CFD simulation and measurement and control analysis of the ambient temperature field of agricultural greenhouses
Pubblicato online: 27 feb 2025
Ricevuto: 16 set 2024
Accettato: 11 gen 2025
DOI: https://doi.org/10.2478/amns-2025-0126
Parole chiave
© 2025 Chaoyong Wang et al., published by Sciendo
This work is licensed under the Creative Commons Attribution 4.0 International License.
This study addresses the issue of microclimate prediction in greenhouse environmental control in the southeastern Yunnan region by proposing a deep learning-enhanced CFD modeling method, the DeepCFD-OptNet model. Traditional CFD models have certain limitations when handling complex environmental changes, making it difficult to effectively capture the multidimensional variations in dynamic greenhouse environments. To address this, the study employs Convolutional Neural Networks (CNN) to extract spatial features from greenhouse environmental data and uses Temporal Convolutional Networks (TCN) to model time-series changes. Additionally, Particle Swarm Optimization (PSO) is integrated to optimize greenhouse control strategies. Experimental results show that the DeepCFD-OptNet model demonstrates high accuracy in predicting temperature and humidity, significantly reducing the Root Mean Square Error (RMSE) compared to traditional CFD models, and better simulates and predicts microclimate changes within the greenhouse.
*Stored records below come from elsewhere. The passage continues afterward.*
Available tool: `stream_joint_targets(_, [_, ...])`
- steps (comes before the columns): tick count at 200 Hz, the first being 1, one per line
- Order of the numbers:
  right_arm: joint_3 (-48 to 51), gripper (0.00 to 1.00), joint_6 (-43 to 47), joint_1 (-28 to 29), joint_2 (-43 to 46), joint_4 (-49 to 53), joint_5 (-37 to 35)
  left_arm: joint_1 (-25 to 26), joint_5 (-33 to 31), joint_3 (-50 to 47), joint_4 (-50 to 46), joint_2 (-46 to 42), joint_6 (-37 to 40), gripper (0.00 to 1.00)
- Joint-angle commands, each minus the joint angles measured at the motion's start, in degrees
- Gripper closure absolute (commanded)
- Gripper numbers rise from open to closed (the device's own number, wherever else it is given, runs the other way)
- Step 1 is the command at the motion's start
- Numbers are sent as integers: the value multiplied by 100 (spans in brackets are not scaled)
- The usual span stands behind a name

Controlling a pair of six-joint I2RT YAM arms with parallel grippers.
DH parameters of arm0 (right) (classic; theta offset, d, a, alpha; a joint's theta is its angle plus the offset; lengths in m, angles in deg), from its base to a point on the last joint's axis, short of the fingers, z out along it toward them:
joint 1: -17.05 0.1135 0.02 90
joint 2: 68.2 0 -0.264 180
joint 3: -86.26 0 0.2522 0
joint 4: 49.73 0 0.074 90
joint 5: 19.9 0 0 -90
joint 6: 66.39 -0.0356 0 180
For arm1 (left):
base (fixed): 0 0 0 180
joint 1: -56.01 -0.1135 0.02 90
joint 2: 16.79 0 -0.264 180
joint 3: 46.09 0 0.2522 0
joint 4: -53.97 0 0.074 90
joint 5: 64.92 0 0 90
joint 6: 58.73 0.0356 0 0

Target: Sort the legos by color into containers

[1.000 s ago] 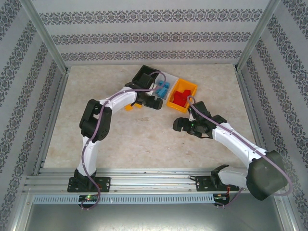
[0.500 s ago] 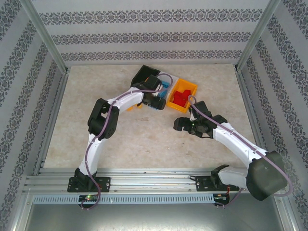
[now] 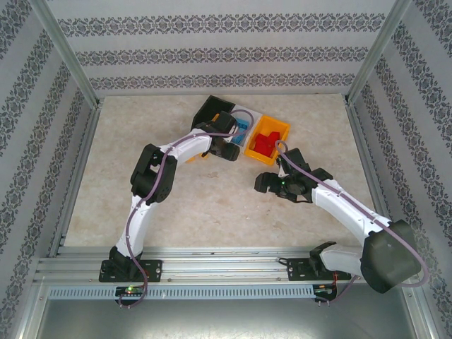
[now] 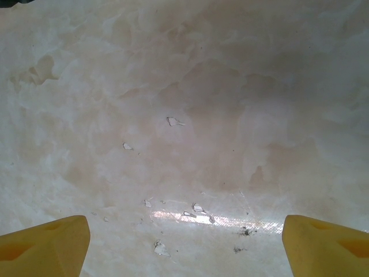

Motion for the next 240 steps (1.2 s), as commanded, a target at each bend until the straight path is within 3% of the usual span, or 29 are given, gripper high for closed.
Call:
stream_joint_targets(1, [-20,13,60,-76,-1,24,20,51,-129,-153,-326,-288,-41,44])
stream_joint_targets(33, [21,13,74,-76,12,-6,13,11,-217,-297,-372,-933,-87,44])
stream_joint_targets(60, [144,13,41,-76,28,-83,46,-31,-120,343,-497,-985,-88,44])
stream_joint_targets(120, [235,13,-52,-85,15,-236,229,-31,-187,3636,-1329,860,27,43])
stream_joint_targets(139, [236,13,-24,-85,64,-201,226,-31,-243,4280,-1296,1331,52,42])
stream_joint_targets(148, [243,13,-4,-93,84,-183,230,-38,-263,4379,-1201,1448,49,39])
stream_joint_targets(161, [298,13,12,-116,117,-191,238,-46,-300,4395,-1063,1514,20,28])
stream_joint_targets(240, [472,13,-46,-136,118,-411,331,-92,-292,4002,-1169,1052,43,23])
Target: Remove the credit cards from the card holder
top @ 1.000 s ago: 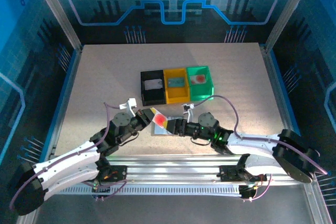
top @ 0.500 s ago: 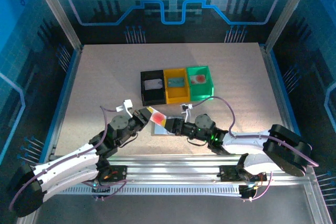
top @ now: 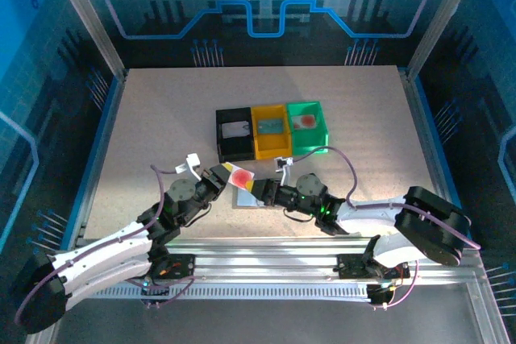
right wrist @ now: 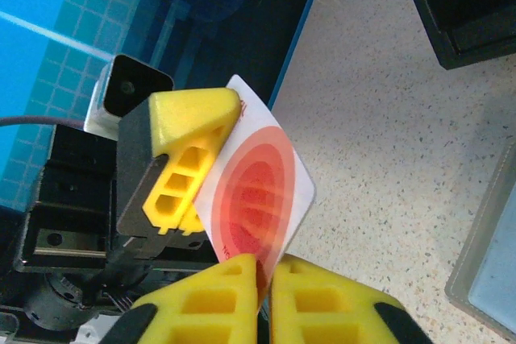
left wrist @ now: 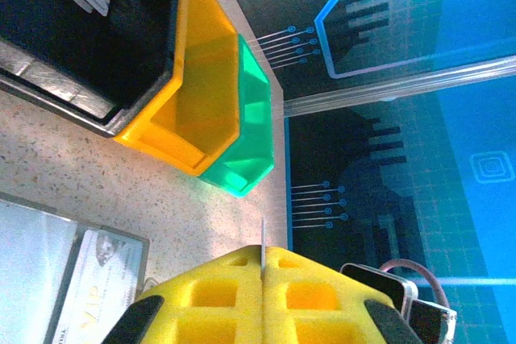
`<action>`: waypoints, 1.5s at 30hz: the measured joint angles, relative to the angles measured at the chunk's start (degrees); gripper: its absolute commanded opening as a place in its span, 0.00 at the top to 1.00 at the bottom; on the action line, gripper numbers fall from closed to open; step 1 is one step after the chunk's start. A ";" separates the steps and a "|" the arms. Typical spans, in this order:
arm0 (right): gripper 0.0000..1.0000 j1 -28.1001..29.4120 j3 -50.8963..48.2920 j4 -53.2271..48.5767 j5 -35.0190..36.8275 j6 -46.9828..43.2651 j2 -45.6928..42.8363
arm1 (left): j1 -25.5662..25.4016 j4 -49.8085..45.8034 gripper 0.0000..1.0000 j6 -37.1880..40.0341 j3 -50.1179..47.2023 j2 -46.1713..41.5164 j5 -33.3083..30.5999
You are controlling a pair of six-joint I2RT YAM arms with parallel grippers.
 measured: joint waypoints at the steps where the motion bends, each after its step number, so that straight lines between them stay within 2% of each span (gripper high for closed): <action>1: 1.00 0.00 0.13 0.15 0.11 -0.02 0.00 | 0.00 0.00 0.86 0.00 -0.11 -0.07 -0.33; 4: 1.00 0.00 0.26 0.48 0.11 -0.31 -0.04 | 0.00 -0.17 0.73 -0.11 -0.13 -0.44 -0.48; 7: 1.00 -0.17 0.37 0.17 -0.11 -0.46 -0.48 | -0.11 -1.79 0.56 0.61 -0.04 -1.40 0.04; 9: 1.00 -0.96 0.39 -1.11 -0.55 -0.46 -2.03 | -0.35 -4.55 0.42 1.77 0.28 -2.60 0.70; 11: 1.00 -2.78 0.42 -4.28 -0.92 -0.68 -5.22 | -0.37 -9.44 0.35 3.80 1.75 -4.52 0.98; 18: 1.00 -11.02 4.79 -28.04 -2.99 -7.74 -20.94 | 2.43 -27.54 0.15 13.22 12.76 -9.33 2.34; 21: 1.00 -15.96 10.47 -41.20 -5.70 -12.94 -24.11 | 5.44 -35.56 0.01 18.32 18.36 -8.50 3.69; 26: 1.00 -26.45 21.59 -62.86 -9.90 -22.82 -23.23 | 9.84 -49.42 0.01 27.58 29.29 -3.04 4.70; 31: 1.00 -33.99 30.34 -77.81 -11.34 -31.21 -17.64 | 11.39 -57.92 0.01 36.22 34.88 2.23 3.72; 37: 1.00 -39.30 36.57 -85.37 -12.20 -36.59 -8.85 | 11.80 -62.16 0.01 40.63 34.60 3.65 3.10; 45: 1.00 -41.99 46.23 -87.38 -12.15 -39.60 6.49 | 12.02 -66.01 0.01 46.95 34.84 6.01 1.36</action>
The study further confirms that deep learning techniques and optimization algorithms significantly enhance the performance of CFD simulations. This research provides a new technological approach for the development of smart agriculture in the region, contributing to improved crop yields, optimized resource efficiency, reduced energy consumption, and the promotion of sustainable agricultural production through smarter greenhouse management.